**Work instruction:** No pictures belong in the copy. Restate the rest of the data exactly.
━━━━━ Recorded information ━━━━━
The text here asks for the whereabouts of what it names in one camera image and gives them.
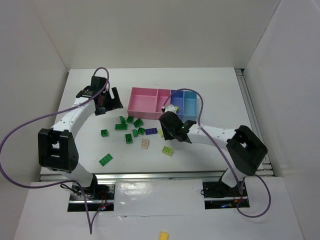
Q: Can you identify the small green lego brick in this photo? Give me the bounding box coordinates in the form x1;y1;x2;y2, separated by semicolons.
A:
132;129;139;138

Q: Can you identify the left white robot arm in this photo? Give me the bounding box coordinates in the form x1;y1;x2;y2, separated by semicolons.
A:
38;76;123;188

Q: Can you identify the purple lego brick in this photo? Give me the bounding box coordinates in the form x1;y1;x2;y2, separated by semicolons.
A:
145;128;158;135

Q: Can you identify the aluminium rail right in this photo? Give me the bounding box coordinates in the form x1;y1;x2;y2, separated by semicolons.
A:
234;68;275;177

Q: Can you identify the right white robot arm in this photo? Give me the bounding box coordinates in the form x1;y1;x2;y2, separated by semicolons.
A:
159;111;268;188

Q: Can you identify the purple blue container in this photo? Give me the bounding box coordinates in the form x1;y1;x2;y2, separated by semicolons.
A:
170;89;185;120

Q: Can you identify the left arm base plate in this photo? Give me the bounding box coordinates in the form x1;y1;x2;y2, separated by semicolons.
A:
67;183;115;212

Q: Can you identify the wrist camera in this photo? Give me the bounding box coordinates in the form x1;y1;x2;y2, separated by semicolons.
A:
76;90;95;99
161;104;179;114

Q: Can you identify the pale yellow lego brick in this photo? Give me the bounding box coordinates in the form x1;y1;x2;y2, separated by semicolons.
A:
157;129;164;138

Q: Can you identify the small pink container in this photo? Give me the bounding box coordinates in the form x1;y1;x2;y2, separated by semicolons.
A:
155;88;171;120

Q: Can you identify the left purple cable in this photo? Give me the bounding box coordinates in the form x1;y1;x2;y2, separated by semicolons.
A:
0;66;111;235

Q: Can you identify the green lego brick lower centre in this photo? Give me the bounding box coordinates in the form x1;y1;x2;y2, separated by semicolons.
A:
125;133;133;144

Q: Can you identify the green lego brick bottom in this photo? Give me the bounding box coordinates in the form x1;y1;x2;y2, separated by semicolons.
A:
98;153;113;167

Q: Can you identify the aluminium rail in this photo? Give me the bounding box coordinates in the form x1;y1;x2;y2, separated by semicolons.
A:
234;68;275;177
39;169;231;182

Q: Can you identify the large pink container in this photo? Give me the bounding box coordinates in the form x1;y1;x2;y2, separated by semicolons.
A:
127;87;158;120

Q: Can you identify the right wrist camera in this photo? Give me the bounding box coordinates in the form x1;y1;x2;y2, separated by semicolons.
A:
161;104;179;114

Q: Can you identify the green lego brick upper right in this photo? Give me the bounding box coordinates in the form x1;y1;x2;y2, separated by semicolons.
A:
133;118;144;128

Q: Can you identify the yellow lego brick foreground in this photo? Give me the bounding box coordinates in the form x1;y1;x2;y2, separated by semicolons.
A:
159;232;169;240

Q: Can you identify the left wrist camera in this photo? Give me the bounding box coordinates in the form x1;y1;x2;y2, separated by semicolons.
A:
76;90;95;99

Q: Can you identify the beige lego brick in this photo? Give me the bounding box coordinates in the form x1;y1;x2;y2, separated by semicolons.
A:
141;138;149;149

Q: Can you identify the green lego brick centre right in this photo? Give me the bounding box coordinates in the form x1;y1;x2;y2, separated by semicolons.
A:
137;127;145;136

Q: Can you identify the green lego brick far left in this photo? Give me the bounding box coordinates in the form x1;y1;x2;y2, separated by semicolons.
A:
100;129;109;138

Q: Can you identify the aluminium rail front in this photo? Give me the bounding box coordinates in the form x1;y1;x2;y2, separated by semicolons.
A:
39;169;231;182

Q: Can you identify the lime lego brick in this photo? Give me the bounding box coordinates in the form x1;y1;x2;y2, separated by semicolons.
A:
161;146;173;156

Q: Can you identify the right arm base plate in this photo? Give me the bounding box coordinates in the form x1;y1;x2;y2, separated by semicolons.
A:
200;181;250;210

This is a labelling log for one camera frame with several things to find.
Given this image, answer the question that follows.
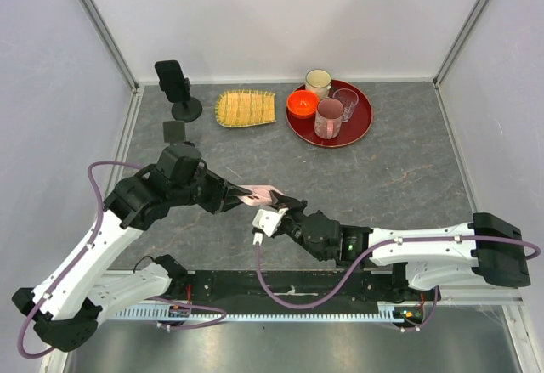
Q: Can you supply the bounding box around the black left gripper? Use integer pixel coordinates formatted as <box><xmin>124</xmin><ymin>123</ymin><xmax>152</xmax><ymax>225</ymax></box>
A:
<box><xmin>171</xmin><ymin>165</ymin><xmax>252</xmax><ymax>214</ymax></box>

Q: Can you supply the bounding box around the pink-cased smartphone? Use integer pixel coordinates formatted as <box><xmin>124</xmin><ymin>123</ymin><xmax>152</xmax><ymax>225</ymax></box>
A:
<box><xmin>238</xmin><ymin>185</ymin><xmax>283</xmax><ymax>206</ymax></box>

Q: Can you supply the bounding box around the black folding phone stand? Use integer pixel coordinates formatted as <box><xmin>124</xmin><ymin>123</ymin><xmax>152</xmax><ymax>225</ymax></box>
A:
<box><xmin>162</xmin><ymin>120</ymin><xmax>195</xmax><ymax>147</ymax></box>

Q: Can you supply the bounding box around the black round-base phone stand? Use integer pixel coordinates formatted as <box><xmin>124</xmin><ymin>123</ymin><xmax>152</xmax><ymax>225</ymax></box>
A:
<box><xmin>160</xmin><ymin>78</ymin><xmax>203</xmax><ymax>122</ymax></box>

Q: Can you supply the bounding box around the black smartphone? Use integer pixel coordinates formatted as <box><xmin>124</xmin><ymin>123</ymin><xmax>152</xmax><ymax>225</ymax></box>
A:
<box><xmin>154</xmin><ymin>59</ymin><xmax>190</xmax><ymax>103</ymax></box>

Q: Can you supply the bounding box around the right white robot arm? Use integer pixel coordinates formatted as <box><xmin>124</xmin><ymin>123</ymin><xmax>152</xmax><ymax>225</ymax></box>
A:
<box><xmin>252</xmin><ymin>191</ymin><xmax>530</xmax><ymax>303</ymax></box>

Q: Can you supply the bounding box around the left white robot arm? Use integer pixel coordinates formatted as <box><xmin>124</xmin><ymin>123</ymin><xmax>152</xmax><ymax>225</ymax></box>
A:
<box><xmin>12</xmin><ymin>144</ymin><xmax>252</xmax><ymax>352</ymax></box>

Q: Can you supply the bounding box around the yellow woven bamboo mat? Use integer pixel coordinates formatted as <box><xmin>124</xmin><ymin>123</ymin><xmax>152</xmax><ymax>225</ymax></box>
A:
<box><xmin>215</xmin><ymin>89</ymin><xmax>276</xmax><ymax>128</ymax></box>

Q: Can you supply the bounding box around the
━━━━━
**Result of this exercise:**
The text here asks for the whereabouts of what it names in one camera image and gives them.
Q: Can you identify the small green lego brick in this photo? Give me the bounding box coordinates in the form x1;y1;x2;y2, separated by semicolons.
A:
132;129;139;138

Q: Can you identify the left white robot arm in this photo? Give me the bounding box coordinates in the form x1;y1;x2;y2, separated by semicolons.
A:
38;76;123;188

Q: Can you identify the purple lego brick in this photo? Give me the bounding box coordinates in the form x1;y1;x2;y2, separated by semicolons.
A:
145;128;158;135

Q: Can you identify the aluminium rail right in this photo? Give me the bounding box coordinates in the form x1;y1;x2;y2, separated by semicolons.
A:
234;68;275;177

Q: Can you identify the right white robot arm in this photo? Give me the bounding box coordinates in the form x1;y1;x2;y2, separated by semicolons.
A:
159;111;268;188

Q: Can you identify the purple blue container in this photo? Give me the bounding box coordinates in the form x1;y1;x2;y2, separated by semicolons.
A:
170;89;185;120

Q: Can you identify the left arm base plate in this photo? Give me the bounding box coordinates in the form x1;y1;x2;y2, separated by semicolons.
A:
67;183;115;212

Q: Can you identify the wrist camera in this photo? Give me the bounding box coordinates in the form x1;y1;x2;y2, separated by semicolons.
A:
76;90;95;99
161;104;179;114

Q: Can you identify the pale yellow lego brick in this photo? Give me the bounding box coordinates in the form x1;y1;x2;y2, separated by semicolons.
A:
157;129;164;138

Q: Can you identify the small pink container in this photo? Give me the bounding box coordinates in the form x1;y1;x2;y2, separated by semicolons.
A:
155;88;171;120

Q: Can you identify the left purple cable in this photo? Give me the bounding box coordinates in the form x1;y1;x2;y2, separated by semicolons.
A:
0;66;111;235

Q: Can you identify the green lego brick lower centre in this photo? Give me the bounding box coordinates in the form x1;y1;x2;y2, separated by semicolons.
A:
125;133;133;144

Q: Can you identify the green lego brick bottom in this photo? Give me the bounding box coordinates in the form x1;y1;x2;y2, separated by semicolons.
A:
98;153;113;167

Q: Can you identify the aluminium rail in this photo? Give me the bounding box coordinates in the form x1;y1;x2;y2, separated by semicolons.
A:
234;68;275;177
39;169;231;182

Q: Can you identify the large pink container in this photo? Give me the bounding box coordinates in the form x1;y1;x2;y2, separated by semicolons.
A:
127;87;158;120

Q: Can you identify the right wrist camera in this photo? Give me the bounding box coordinates in the form x1;y1;x2;y2, separated by semicolons.
A:
161;104;179;114

Q: Can you identify the green lego brick upper right in this photo? Give me the bounding box coordinates in the form x1;y1;x2;y2, separated by semicolons.
A:
133;118;144;128

Q: Can you identify the yellow lego brick foreground in this photo? Give me the bounding box coordinates in the form x1;y1;x2;y2, separated by semicolons.
A:
159;232;169;240

Q: Can you identify the left wrist camera in this photo? Give me the bounding box coordinates in the form x1;y1;x2;y2, separated by semicolons.
A:
76;90;95;99

Q: Can you identify the beige lego brick in this photo? Give me the bounding box coordinates in the form x1;y1;x2;y2, separated by semicolons.
A:
141;138;149;149

Q: Can you identify the green lego brick centre right in this photo? Give me the bounding box coordinates in the form x1;y1;x2;y2, separated by semicolons.
A:
137;127;145;136

Q: Can you identify the green lego brick far left in this photo? Give me the bounding box coordinates in the form x1;y1;x2;y2, separated by semicolons.
A:
100;129;109;138

Q: Can you identify the aluminium rail front in this photo? Give me the bounding box coordinates in the form x1;y1;x2;y2, separated by semicolons.
A:
39;169;231;182

Q: Can you identify the lime lego brick in this photo? Give me the bounding box coordinates in the form x1;y1;x2;y2, separated by semicolons.
A:
161;146;173;156

Q: Can you identify the right arm base plate in this photo? Give me the bounding box coordinates in the form x1;y1;x2;y2, separated by semicolons.
A:
200;181;250;210

This is a labelling log for one camera frame with several things to find.
Given this image, answer the question that follows.
Q: Can you supply the bounding box around the black left gripper? Use integer pixel coordinates formatted as <box><xmin>124</xmin><ymin>123</ymin><xmax>152</xmax><ymax>225</ymax></box>
A:
<box><xmin>171</xmin><ymin>165</ymin><xmax>252</xmax><ymax>214</ymax></box>

Q: Can you supply the bounding box around the pink-cased smartphone? Use integer pixel coordinates formatted as <box><xmin>124</xmin><ymin>123</ymin><xmax>152</xmax><ymax>225</ymax></box>
A:
<box><xmin>238</xmin><ymin>185</ymin><xmax>283</xmax><ymax>206</ymax></box>

Q: Can you supply the bounding box around the black folding phone stand? Use integer pixel coordinates formatted as <box><xmin>124</xmin><ymin>123</ymin><xmax>152</xmax><ymax>225</ymax></box>
A:
<box><xmin>162</xmin><ymin>120</ymin><xmax>195</xmax><ymax>147</ymax></box>

Q: Can you supply the bounding box around the black round-base phone stand? Use integer pixel coordinates formatted as <box><xmin>124</xmin><ymin>123</ymin><xmax>152</xmax><ymax>225</ymax></box>
A:
<box><xmin>160</xmin><ymin>78</ymin><xmax>203</xmax><ymax>122</ymax></box>

Q: Can you supply the bounding box around the black smartphone? Use integer pixel coordinates formatted as <box><xmin>124</xmin><ymin>123</ymin><xmax>152</xmax><ymax>225</ymax></box>
A:
<box><xmin>154</xmin><ymin>59</ymin><xmax>190</xmax><ymax>103</ymax></box>

Q: Can you supply the bounding box around the right white robot arm? Use integer pixel coordinates formatted as <box><xmin>124</xmin><ymin>123</ymin><xmax>152</xmax><ymax>225</ymax></box>
A:
<box><xmin>252</xmin><ymin>191</ymin><xmax>530</xmax><ymax>303</ymax></box>

Q: Can you supply the bounding box around the left white robot arm? Use integer pixel coordinates formatted as <box><xmin>124</xmin><ymin>123</ymin><xmax>152</xmax><ymax>225</ymax></box>
A:
<box><xmin>12</xmin><ymin>144</ymin><xmax>252</xmax><ymax>352</ymax></box>

Q: Can you supply the bounding box around the yellow woven bamboo mat? Use integer pixel coordinates formatted as <box><xmin>124</xmin><ymin>123</ymin><xmax>152</xmax><ymax>225</ymax></box>
A:
<box><xmin>215</xmin><ymin>89</ymin><xmax>276</xmax><ymax>128</ymax></box>

Q: Can you supply the bounding box around the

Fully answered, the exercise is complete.